Where did you disappear to? Why haven't you been to the tent camp?
"I object vehemently to photo-ops like that. I consider photos like that to be cheap and contemptible. From my point of view, this protest is the fulfillment of a dream - for the first few days I walked around with tears in my eyes. At a moment like this, when something so authentic is sprouting, with such tremendous power, I think you have to leave it alone and be happy for it and not do anything to it that could be taken as political spin."
Were you afraid to visit the tents?
"Not in the least - many of my campaign staff are among the tent dwellers. It's definitely a supportive crowd. I pass Rothschild by bike quite often and chat with people, many of whom I know personally, but I do so in a natural vein and not as a politician paying a visit. The moment I see a camera I just avoid it. The protest is a wild stallion that doesn't need to be shown the way."
What do you think about the fact that the settlers joined the protest? Do you welcome them, does it make you happy?

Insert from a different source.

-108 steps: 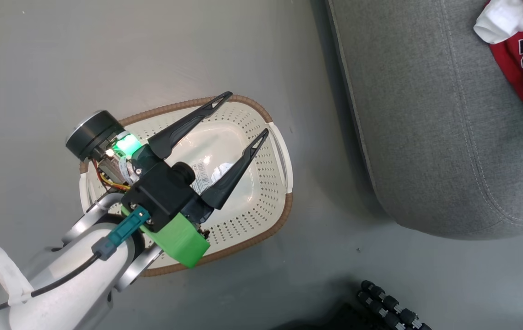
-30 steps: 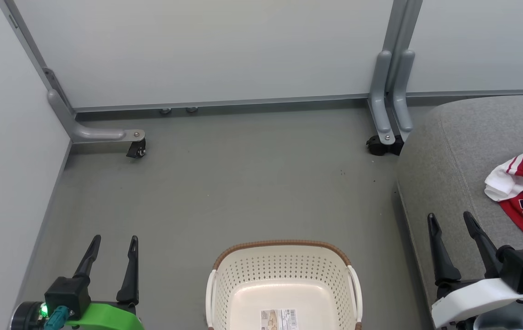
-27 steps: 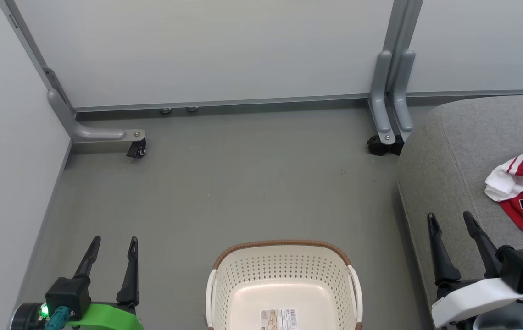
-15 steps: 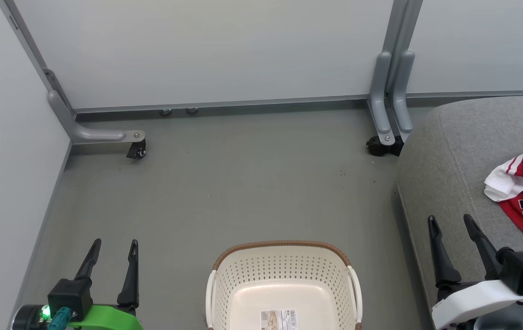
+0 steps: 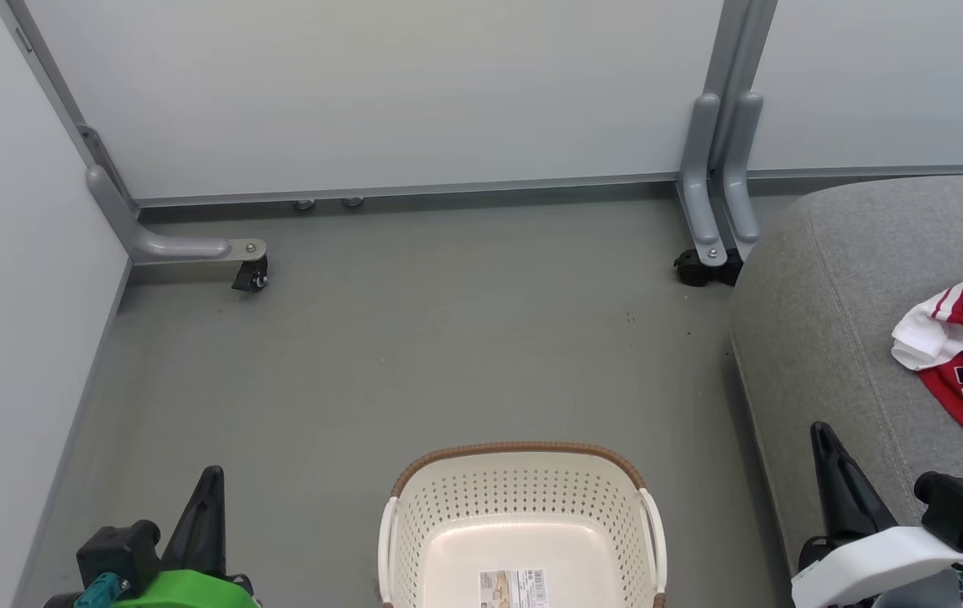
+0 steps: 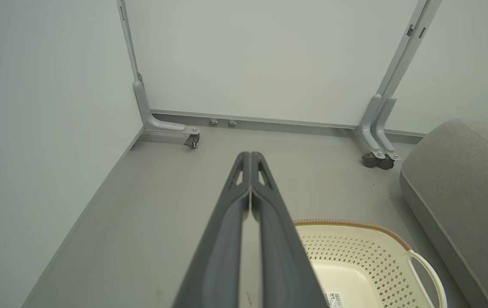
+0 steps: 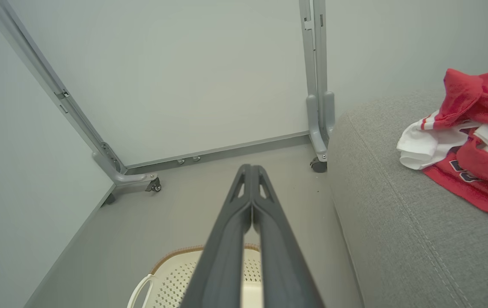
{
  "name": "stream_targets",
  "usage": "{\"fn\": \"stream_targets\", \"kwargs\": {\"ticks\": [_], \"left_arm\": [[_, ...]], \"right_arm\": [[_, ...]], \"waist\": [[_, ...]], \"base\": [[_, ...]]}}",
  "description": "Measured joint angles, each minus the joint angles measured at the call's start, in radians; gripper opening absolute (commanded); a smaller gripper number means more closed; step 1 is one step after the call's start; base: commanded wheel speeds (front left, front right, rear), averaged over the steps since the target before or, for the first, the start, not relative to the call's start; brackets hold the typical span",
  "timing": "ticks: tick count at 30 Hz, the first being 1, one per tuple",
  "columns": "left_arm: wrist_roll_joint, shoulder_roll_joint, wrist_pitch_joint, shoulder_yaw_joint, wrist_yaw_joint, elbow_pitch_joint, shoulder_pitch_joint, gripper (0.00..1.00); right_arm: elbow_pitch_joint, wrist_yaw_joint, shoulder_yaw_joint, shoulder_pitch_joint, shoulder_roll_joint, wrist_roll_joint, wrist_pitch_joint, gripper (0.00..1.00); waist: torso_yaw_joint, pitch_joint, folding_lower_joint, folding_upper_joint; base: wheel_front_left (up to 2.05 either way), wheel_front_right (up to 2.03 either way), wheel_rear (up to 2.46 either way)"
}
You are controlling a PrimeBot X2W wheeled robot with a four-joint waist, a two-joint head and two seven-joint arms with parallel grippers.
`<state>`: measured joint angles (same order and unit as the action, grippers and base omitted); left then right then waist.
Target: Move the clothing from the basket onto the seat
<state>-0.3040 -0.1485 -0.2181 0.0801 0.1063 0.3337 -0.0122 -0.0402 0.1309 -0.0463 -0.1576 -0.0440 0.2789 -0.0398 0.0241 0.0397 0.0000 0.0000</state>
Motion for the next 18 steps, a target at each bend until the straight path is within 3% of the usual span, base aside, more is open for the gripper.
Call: {"fn": "stream_targets", "kwargs": {"ticks": [18], "left_arm": [[-0.309, 0.021, 0.076, -0.043, 0.001, -0.022, 0.012, 0.0]], "right_arm": [[0.068, 0.0, 0.003, 0.057, -0.014, 0.331, 0.021, 0.0]], "waist": [[-0.004, -0.007, 0.0, 0.0]], "base": [[0.0, 0.0, 0.0]]}}
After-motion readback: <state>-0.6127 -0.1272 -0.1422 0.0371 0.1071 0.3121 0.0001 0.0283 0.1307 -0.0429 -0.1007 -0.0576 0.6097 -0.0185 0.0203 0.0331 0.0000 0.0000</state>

"Yes, unequivocally. One of the most significant points of strength of this protest is that you don't see the conventional political posters. There is a new language, a unifying language, a uniting language."
But if the billions that were invested in the settlements had been invested inside the Green Line, maybe we wouldn't need the tents.
"I am familiar with that well-known equation: that if there were no settlements there would be a welfare state within Israel's borders. I am familiar with the worldview that maintains that if we cut the defense budget in half there will be money for education. It's a worldview with no connection to reality. I reject it; it is simply not factually correct, even though it is now perceived as axiomatic. A school that is located in a settlement and has X number of students would be located inside the Green Line and have the same number of children at the same cost. I don't say that the settlements themselves did not cost more money. But even if the defense budget were cut in half, and even if the settlement costs were cut in half, the economic ideology that led us to them would not seek to divert the newly available funds to the service of the state.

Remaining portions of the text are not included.